To observe cell death in vivo, a TUNEL assay was performed using the in situ Cell Death Detection kit (cat. no. 12156792910; Roche Diagnostics) following the manufacturer's protocol. Briefly, frozen tissues were cryo-sectioned at a thickness of 7 µm using a cryostat microtome (Leica Microsystems, Inc.). The sections were fixed on slides with 4% paraformaldehyde for 20 min at RT and then washed thrice with PBS. The slides were then permeabilized with 0.1% sodium citrate for 2 min on ice and washed thrice with PBS. The samples were added to the TUNEL reaction mixture, incubated at 37°C, without a CO2 incubator, for 1 h, and washed thrice with PBS. For quantification, at least seven images were obtained, and the samples were analyzed using a fluorescence microscope (BX53; Olympus Corporation) at ×40 magnification. The experiments were performed in triplicate.

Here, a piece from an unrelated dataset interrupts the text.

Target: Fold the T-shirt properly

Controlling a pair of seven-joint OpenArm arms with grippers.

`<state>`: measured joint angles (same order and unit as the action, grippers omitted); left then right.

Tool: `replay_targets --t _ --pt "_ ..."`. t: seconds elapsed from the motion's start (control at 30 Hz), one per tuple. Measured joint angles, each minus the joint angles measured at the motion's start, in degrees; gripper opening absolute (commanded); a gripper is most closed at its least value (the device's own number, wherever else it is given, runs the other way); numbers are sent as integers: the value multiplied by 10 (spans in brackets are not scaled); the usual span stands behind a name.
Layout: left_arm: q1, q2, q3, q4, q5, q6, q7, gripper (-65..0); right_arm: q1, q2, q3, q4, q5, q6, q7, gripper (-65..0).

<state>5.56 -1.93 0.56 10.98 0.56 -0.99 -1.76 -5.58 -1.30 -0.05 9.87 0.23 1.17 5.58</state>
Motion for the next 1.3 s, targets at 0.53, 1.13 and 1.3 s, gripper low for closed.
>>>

2,5-diphenyl-2H-tetrazolium bromide (MTT) assay

The MTT assay was performed to analyze the effect of doxorubicin (DOX) on DNA damage mediated by the expression of PTTG1 and p21 in OSCC cell lines. Briefly, OSCC cells were seeded in a 96-well plate and cultured at 37°C in a 5% CO2 humidified incubator. After 24 h, the cells were treated with 0.05, 0.5, 5, 50 and 100 µM of DOX (cat. no. D4193; Tokyo Chemical Industry Co., Ltd.) for 24 h and 200 µl DMSO (cat. no. 276855; Sigma-Aldrich; Merck KGaA) for 30 min. Absorbance at 570 nm was then measured using and enzyme-linked immunosorbent assay (ELISA) microplate reader (Molecular Devices, LLC). All experiments were repeated at least three times.

Statistical analyses

All assays were performed in triplicate, and the data are presented as the mean ± standard error (SE) of the mean. Differences in test variables between the control and experimental groups were analyzed using an unpaired Student's t-test or one-way ANOVA, followed by Dunnett's post hoc test. *P<0.05 was considered to indicate a statistically significant difference. Statistical analyses were performed using SPSS (version 20.0; IBM Corp.) and GraphPad Prism 9 (GraphPad Software; Dotmatics).

Results

PTTG1 is overexpressed in OSCC tissues

To investigate the expression and potential role of PTTG1 in OSCC, IHC was performed on 32 pairs of OSCC and adjacent healthy tissue samples. PTTG1 expression was significantly higher in OSCC tissues than in healthy tissues (Fig. 1A). Samples from patients with OSCC were further examined using RT-qPCR and western blot analysis which confirmed that PTTG1 was significantly overexpressed in tumors compared with that in healthy tissues (Fig. 1B and C; protein fold change: 2.10, 2.14, 2.10 and 2.00, respectively, compared with non-tumor tissues). In addition, PTTG1 was expressed in HSC-2 and SCC-9, two OSCC cell lines. Interestingly, the expression of the anti-oncogene p21, which is associated with several key characteristics of cellular senescence (i.e., a modified transcriptome, DNA damage, and SASP) (30,31) exhibited an opposite pattern in HSC-2 and SCC-9 cell lines in contrast to that of PTTG1 (Fig. 1D and E; protein fold change: 1.44 and 0.56, respectively, between HSC-2 and SCC-9 cells). The results of the independent analyses indicated that PTTG1 is an oncogene highly expressed in both OSCC tissues and cells.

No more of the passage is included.